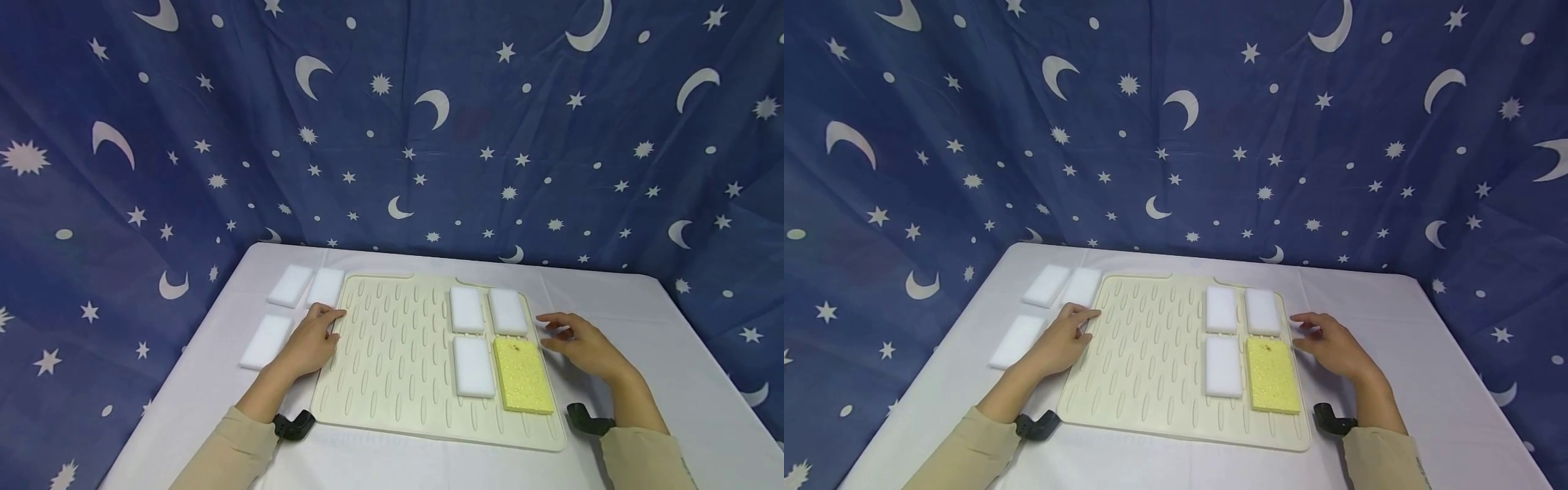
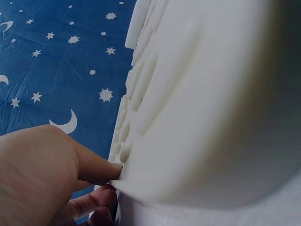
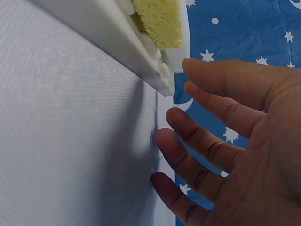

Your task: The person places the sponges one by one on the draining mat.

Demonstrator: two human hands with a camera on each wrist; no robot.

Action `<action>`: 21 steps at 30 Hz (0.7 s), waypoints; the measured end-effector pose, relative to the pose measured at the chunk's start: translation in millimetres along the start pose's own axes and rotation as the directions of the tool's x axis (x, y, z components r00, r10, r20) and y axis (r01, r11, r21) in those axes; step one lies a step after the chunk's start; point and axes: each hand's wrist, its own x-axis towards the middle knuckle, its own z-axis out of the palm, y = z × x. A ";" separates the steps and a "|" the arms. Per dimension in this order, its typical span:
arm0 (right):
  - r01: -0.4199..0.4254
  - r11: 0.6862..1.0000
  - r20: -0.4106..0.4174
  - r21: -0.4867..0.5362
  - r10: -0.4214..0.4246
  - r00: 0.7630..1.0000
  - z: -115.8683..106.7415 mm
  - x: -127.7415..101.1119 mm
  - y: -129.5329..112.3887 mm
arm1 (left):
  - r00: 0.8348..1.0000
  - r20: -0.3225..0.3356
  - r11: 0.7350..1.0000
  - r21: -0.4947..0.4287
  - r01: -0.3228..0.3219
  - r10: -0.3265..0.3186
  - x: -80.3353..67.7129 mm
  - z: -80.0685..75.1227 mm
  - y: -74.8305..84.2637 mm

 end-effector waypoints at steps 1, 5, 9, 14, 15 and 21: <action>0.003 1.000 0.001 0.002 -0.003 1.000 0.6 0.6 0.8 | 1.000 -0.001 1.000 0.000 0.002 -0.002 0.1 0.0 -0.1; 0.003 1.000 0.009 -0.001 -0.003 1.000 3.3 2.7 4.0 | 1.000 -0.003 1.000 0.003 0.004 -0.004 -0.1 -0.6 0.1; -0.014 1.000 0.027 -0.010 0.014 1.000 5.7 4.2 7.6 | 1.000 -0.001 1.000 0.001 0.000 0.000 1.2 -1.0 1.9; -0.024 1.000 0.044 -0.008 0.024 0.999 7.8 4.3 9.9 | 1.000 -0.002 1.000 0.002 0.004 -0.004 1.4 -1.0 2.6; -0.023 1.000 0.046 -0.008 0.023 0.999 7.9 4.3 10.0 | 1.000 -0.004 1.000 0.003 0.007 -0.007 1.0 -1.0 2.5; 0.004 1.000 0.054 -0.001 -0.004 0.999 8.4 5.8 10.7 | 1.000 0.000 1.000 0.001 0.010 -0.010 -1.0 -1.5 1.3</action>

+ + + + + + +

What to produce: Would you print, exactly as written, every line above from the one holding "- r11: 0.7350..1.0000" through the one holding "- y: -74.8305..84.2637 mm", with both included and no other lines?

Answer box:
  - r11: 0.7350..1.0000
  - r21: -0.4947..0.4287
  - r01: -0.3228..0.3219
  - r10: -0.3265..0.3186
  - x: -80.3353..67.7129 mm
  - z: -80.0685..75.1227 mm
  - y: -74.8305..84.2637 mm

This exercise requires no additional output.